Mubende goat breed is highly recommended for farmers to keep because it does well in growth and has readily available market.

The other local breeds have the advantage of minimum feeding requirements and are tolerant to most diseases which affect goats.

Others are the exotic breeds which scientists introduced into the country from South Africa for cross breeding with a target of improving on goat meat production in the country.

The breeds include the Boer goats and South African Savanah distributed across the country.
It has a very stocky body, strong muscles and bones. It usually has a white body with brown spots, with a high twins kidding rate. It is valuable for its meat, milk and skin production.

A mature one can weigh 100 kilogrammes and the cross breed with local breeds can weigh between 60 and 80 kilogrammes. If well fed they are capable of adding 160 grammes per day.

Pasture and feeding
Goats can be grazed in any pasture land provided it is not poisonous.
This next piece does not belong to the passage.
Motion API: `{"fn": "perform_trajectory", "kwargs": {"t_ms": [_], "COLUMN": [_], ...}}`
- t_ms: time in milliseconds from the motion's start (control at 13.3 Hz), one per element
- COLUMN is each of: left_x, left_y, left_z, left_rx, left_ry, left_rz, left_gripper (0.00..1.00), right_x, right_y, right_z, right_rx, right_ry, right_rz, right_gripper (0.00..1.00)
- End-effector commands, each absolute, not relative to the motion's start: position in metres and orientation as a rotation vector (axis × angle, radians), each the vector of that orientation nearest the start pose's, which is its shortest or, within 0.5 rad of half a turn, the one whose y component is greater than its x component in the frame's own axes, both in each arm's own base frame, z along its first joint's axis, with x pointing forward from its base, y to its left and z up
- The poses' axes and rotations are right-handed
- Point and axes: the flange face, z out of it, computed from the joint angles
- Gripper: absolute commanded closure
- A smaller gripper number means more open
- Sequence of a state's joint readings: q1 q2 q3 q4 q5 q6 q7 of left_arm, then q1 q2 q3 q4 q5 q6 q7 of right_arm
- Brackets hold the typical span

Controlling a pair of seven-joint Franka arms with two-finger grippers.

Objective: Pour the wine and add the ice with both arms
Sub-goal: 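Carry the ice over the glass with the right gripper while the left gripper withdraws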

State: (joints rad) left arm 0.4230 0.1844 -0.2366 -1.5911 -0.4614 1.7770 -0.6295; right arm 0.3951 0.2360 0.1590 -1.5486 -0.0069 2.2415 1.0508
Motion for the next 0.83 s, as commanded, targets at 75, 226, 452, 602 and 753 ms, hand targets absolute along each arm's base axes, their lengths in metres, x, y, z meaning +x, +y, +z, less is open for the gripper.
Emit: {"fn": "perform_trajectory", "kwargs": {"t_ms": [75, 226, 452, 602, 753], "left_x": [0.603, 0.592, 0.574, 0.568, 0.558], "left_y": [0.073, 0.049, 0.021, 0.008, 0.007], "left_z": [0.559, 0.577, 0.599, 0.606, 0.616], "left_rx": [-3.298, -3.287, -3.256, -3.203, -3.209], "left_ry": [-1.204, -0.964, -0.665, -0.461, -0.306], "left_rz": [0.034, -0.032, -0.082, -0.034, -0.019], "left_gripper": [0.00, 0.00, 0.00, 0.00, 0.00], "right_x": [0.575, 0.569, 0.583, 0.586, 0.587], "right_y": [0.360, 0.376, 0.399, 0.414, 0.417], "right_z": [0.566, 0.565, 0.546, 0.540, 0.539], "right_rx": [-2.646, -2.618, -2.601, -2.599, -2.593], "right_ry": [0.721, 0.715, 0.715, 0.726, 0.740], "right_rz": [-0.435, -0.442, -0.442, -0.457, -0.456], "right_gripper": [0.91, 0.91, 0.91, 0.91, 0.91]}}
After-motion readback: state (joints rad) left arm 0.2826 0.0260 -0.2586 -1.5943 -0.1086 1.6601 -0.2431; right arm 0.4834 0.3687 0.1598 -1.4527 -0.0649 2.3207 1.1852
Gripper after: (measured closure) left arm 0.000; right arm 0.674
They are browsers in their feeding habit therefore it is important to feed them on tree leaves, shrubs and tall grass because they have a tendency of pulling their feed from the source.

Farmers who are practicing zero grazing must ensure the feed is placed on a raised manner to enable them pull it.
The recommended pasture include Napier grass, brachiaria mulato, Rhodes grass, these are rich in carbohydrates.
Others rich in protein are legumes such as lablab, alphalpha and green leaf desmodium. The tree species include Calliandra and sesbania.

It is important to feed them with green matter and mineral made in block form at all times to improve on the growth rate.

Feeding is very important for maximizing meat production. Always feed your goats on fresh and nutritious pasture. If natural food from pasture land is not sufficient, then feed them on highly nutritious supplementary food.
It is important to serve them sufficient fresh and clean water according to their demand.

Housing and shelter
Highly meat productive goat breeds need a house or shelter for taking rest, ruminating and staying at night because they are sensitive to extreme weather conditions such as heat and cold weather.
Farmers can make the shelter from simple material like off cut wood and ensure the ventilation is good to allow free aeration.

The floor has to be elevated for easy cleaning which must be done on daily basis to avoid accumulated urine and feces, a major cause of pneumonia.
Always make sure the shelter faces the direction where the wind is blowing from to avoid destruction of the roof.
Ensure sufficient flow of fresh air and light inside the house. It is important to keep hygiene by cleaning the shelter every other time.

Major diseases and healthcare
The diseases which commonly affect farmer’s goats countrywide are categorized as tick bone diseases which include heart water which causes high temperature thereby destroying organs in the chest.

The others are Anaplasmosis and Babesiosis with similar symptoms.

These can be controlled by spraying the ticks twice a week using appropriate acaricides.
This must be done after consulting veterinary personnel for the right diagnostics.

Other major diseases are those caused by helminthes such as gastro internal parasites which include haemoncashus worm which sucks the blood of the infected animal thereby causing anemia conditions.

This causes dehydration thereby retarding growth of the animal and eventual death.
Farmers are advised to deworm the animals with drugs such as Albendazole and Levermisole as prescribed by the Veterinary Doctor.
Another category is goat disease called Enterotoxaemia which is a toxin caused by bacterial infection affecting the intestines.
This can be controlled by vaccinating the animals with toxipra vaccine. It is a deadly disease which infects healthy animals that are prone to die instantly.

Animals must be vaccinated twice a year and the pregnant ones must be vaccinated 3 weeks to giving birth.

There common diseases which affect goats and most farmers are aware about them and they include Brucellosis, Peste des petits ruminant (PPR) which almost wiped out goats in Uganda and Contagious Caprine Pleuropneumonia (CCPP). These diseases lead to animals suffering from flue, diarrhea and causing abortion in pregnant animals.

Farmers are advised to administer appropriate vaccines against these diseases as prescribed by the veterinary Doctor.